Studies has shown that people who are enrolled in lifestyle change program has a large reduction in their HbA1C levels versus those who toke an 800mg dose of Metformin daily over the course of two years. The participates totaled to 3,320 people who were selected because they were at risk of having diabetes. Half of the participants enrolled in a lifestyle change program which provided 3O minute individual sessions five days a week that emphasized the importance of a healthy lifestyle. These participants were encouraged to follow the Food Pyramid Diagram which consists of a low calorie, low fat diet. They were also motivated to partake in physical activity which could be a brisk walk for 150 minutes a week. The goal for this group was to lose 7% of their total body weight by adjusting their lifestyles. The second group only took the 800mg of Metformin daily for two years without diet and exercise. Participants assigned to the lifestyle intervention had much greater weight loss and a greater increase in leisure physical activity than did participants assigned to receive metformin (Pereira, 2016).
The program that I would advise KJ to join is the Collier Heights Recreation Center in Atlanta, Georgia. A trained lifestyle coach leads the program to help identify and make lifestyle changes that can ultimately prevent Type 2 Diabetes. This program also includes group support from others who share the same goals.
My short-term goal for KJ is have her take a pre-diabetes screening. One tool that I would use is a Pre-Diabetes Screening Test. This questionnaire will help KJ learn about her risk for prediabetes. The test consists of seven questions and is based off yes or no answers. If the score is 9 or above, then KJ is at risk of having Diabetes. During the interview, KJ stated she was a visual learner. Therefore, I would also have her watch a video called “A Change for Life”. In this video, people with prediabetes discuss how group lifestyle classes facilitated in maintaining healthy habits. Lastly, I would direct her to the Cdc.gov website which have an abundance of information regarding the benefits of using lifestyle change groups and reading testimonials for other participants. The long term-goal for KJ is to complete the year long lifestyle program, maintain a healthy weight through diet and exercise and most importantly continue to be Diabetes free.

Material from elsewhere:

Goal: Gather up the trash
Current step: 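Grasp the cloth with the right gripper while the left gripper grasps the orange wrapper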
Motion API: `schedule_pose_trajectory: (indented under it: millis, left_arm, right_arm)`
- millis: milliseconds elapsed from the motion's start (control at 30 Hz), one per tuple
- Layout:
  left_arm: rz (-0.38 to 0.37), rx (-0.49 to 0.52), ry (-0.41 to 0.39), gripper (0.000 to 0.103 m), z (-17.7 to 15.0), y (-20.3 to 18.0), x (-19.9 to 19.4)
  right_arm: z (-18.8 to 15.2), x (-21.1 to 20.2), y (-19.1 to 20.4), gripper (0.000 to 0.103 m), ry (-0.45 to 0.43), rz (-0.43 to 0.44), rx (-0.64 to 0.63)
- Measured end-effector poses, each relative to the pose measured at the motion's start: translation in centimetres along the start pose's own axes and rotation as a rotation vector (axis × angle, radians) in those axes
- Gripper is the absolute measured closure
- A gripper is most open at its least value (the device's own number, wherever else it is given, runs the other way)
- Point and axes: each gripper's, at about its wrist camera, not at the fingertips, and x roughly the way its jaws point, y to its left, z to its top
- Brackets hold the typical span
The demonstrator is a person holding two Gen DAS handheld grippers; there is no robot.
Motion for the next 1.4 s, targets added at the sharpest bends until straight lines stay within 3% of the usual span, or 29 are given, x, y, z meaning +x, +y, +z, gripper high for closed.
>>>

A method I would use to evaluate if my intervention was effective is having KJ do some blood work that would include (HgA1c, FPG, and an oral glucose test.) I would also see is she lost any weight throughout the year. If my plan of having her enroll with a lifestyle coach at the Collier Heights Recreation Center in Atlanta, Georgia did not work I would see if perhaps an online version of the program would better fit her schedule and needs.

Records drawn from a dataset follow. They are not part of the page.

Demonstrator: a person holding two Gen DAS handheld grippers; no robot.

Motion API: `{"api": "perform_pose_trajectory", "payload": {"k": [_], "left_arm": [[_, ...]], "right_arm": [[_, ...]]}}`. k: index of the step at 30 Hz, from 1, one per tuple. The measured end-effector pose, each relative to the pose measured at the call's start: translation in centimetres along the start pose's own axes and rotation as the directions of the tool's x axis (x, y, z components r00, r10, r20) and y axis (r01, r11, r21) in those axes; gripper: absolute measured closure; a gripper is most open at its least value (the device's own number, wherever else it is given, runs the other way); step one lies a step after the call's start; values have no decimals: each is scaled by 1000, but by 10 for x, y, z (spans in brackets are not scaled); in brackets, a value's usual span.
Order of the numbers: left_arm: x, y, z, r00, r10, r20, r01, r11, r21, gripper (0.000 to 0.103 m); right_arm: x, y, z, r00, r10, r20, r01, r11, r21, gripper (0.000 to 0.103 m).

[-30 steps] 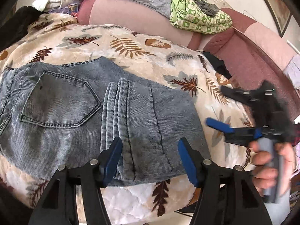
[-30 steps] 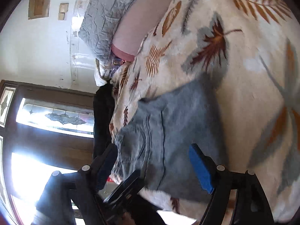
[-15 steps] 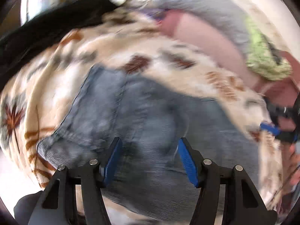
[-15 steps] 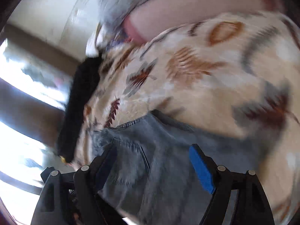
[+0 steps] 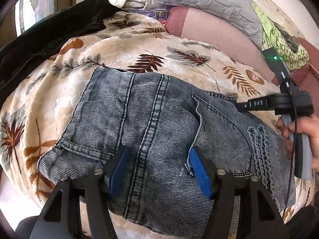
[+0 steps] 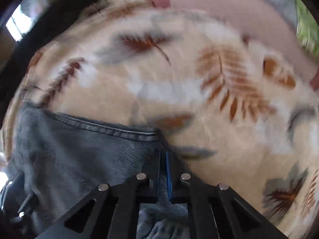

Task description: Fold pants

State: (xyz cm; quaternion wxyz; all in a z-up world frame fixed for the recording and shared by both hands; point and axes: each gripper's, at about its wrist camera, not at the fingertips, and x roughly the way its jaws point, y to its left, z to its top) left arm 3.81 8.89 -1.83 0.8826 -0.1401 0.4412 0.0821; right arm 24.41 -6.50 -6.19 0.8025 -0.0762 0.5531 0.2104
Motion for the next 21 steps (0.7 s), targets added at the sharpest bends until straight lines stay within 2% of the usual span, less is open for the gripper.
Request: {"api": "perform_pose_trajectory", "payload": {"k": [3, 6, 7, 8, 9, 10, 12, 14, 15, 16, 19, 21], "left_arm": [[0, 1, -1, 1000, -13, 5, 13, 1000, 4, 38], [0, 1, 0, 1000, -12, 5, 12, 1000, -4, 38], [0, 0, 0, 1000, -9, 6, 9, 1000, -4, 36], [0, 0, 1, 1000, -10, 7, 10, 1000, -3, 33], [0, -1, 0, 1000, -18, 11, 18, 1000, -3, 32], [0, -1, 0, 1000, -26, 18, 26, 1000, -3, 31], [-2, 1, -2, 999, -38, 32, 38, 999, -2, 30], [-8, 6, -3, 996, -67, 53, 68, 997, -26, 30], [-14, 13, -4, 993, -90, 73, 95, 993, -68, 30], [-20, 17, -3, 991, -100, 88, 108, 990, -93, 30], [-52, 41, -4, 974, -130, 187, 166, 968, -191, 30], [-69, 62, -8, 961, -166, 220, 224, 935, -273, 28]], "right_arm": [[-34, -1, -2, 995, 12, 98, -16, 999, 36, 96], [-54, 4, -3, 984, 111, 143, -121, 991, 61, 96], [-48, 7, -1, 983, 140, 116, -149, 987, 66, 91], [-30, 8, -3, 984, 170, 46, -173, 982, 74, 85], [-2, 5, -5, 981, 180, -78, -174, 981, 87, 66], [12, -1, -9, 974, 203, -100, -191, 975, 114, 67], [-7, -10, -8, 973, 226, -47, -213, 957, 196, 67], [-53, -10, -15, 976, 203, 79, -213, 965, 155, 59], [-76, -11, -24, 972, 194, 132, -212, 967, 138, 51], [-95, -11, -32, 967, 193, 166, -216, 968, 131, 38], [-142, -19, -77, 943, 208, 259, -243, 964, 110, 22], [-150, -22, -108, 932, 223, 286, -266, 957, 118, 21]]}}
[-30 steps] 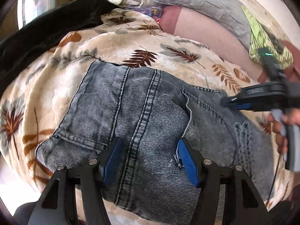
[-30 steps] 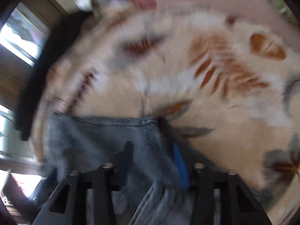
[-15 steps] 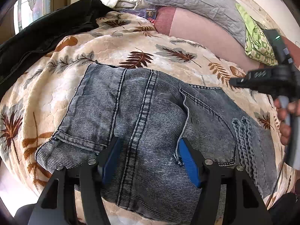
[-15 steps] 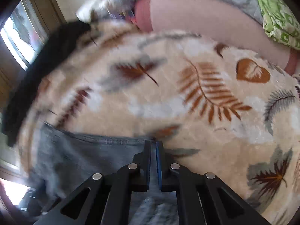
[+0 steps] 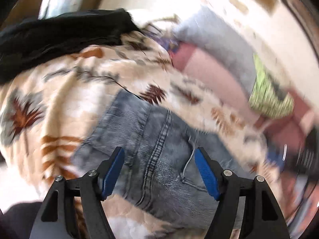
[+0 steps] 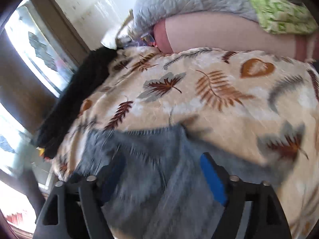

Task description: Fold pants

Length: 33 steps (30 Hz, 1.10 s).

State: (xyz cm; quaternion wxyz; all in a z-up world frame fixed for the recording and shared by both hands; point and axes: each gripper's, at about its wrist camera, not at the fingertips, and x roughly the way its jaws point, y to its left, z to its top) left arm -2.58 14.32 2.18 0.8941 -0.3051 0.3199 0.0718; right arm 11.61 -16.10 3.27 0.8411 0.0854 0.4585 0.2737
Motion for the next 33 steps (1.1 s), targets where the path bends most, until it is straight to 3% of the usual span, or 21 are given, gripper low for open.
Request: {"api": "perform_pose_trajectory", "payload": {"k": [2, 3, 5, 9, 12, 15, 17, 21, 24, 26, 28, 33], "left_arm": [[-15, 19, 1, 999, -35, -9, 34, 993, -113, 24], [-22, 33, -2, 998, -66, -21, 61, 978, -199, 24], [-24, 46, -8, 994, -101, -48, 83, 955, -284, 24], [-4, 51, -15, 981, -143, -135, 86, 930, -357, 24], [23, 57, -12, 970, -167, -179, 80, 907, -413, 24], [41, 64, -12, 971, -119, -206, 18, 901, -434, 24], [43, 65, -12, 973, -124, -197, 24, 896, -443, 24], [43, 61, -2, 985, -63, -162, -8, 916, -402, 24], [53, 60, 3, 986, -60, -154, -4, 923, -384, 25], [53, 60, 6, 988, -40, -148, -13, 939, -344, 57], [54, 62, 4, 989, 17, -146, -58, 958, -281, 75], [54, 64, -1, 992, 37, -120, -62, 976, -207, 79]], "right_arm": [[-13, -15, -28, 999, -11, 32, 10, 999, 32, 21], [-16, -26, -43, 999, -23, 47, 21, 998, 55, 21], [-19, -50, -63, 997, -33, 72, 25, 993, 112, 21], [-22, -84, -81, 994, 26, 109, -50, 972, 231, 21], [-31, -91, -81, 988, 65, 140, -98, 966, 241, 21], [-34, -91, -85, 987, 80, 142, -112, 966, 234, 21], [-33, -95, -90, 987, 80, 136, -112, 963, 243, 21], [-30, -99, -91, 987, 73, 140, -108, 959, 262, 21], [-34, -95, -90, 984, 60, 170, -102, 963, 250, 21], [-34, -90, -87, 985, 73, 156, -112, 959, 261, 21], [-33, -82, -80, 977, 163, 135, -196, 936, 291, 21], [14, -29, -39, 920, 391, -31, -359, 872, 332, 21]]}}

In the last 20 years, the number of adults diagnosed with diabetes has more than tripled as the US population has aged and become more overweight (cdc.gov.) Proper assessment of the KJ’s family history played a central role in identifying specific risk factors. Using evidence-based research, I came up with a teaching plan that involves a lifestyle change program. This lifestyle change program can help KJ lose weight through eating better and being more physically active. She will also learn how to reduce stress most importantly will help decrease her risk of developing type 2 diabetes. Life is not about how long you live, it is about how well you live life.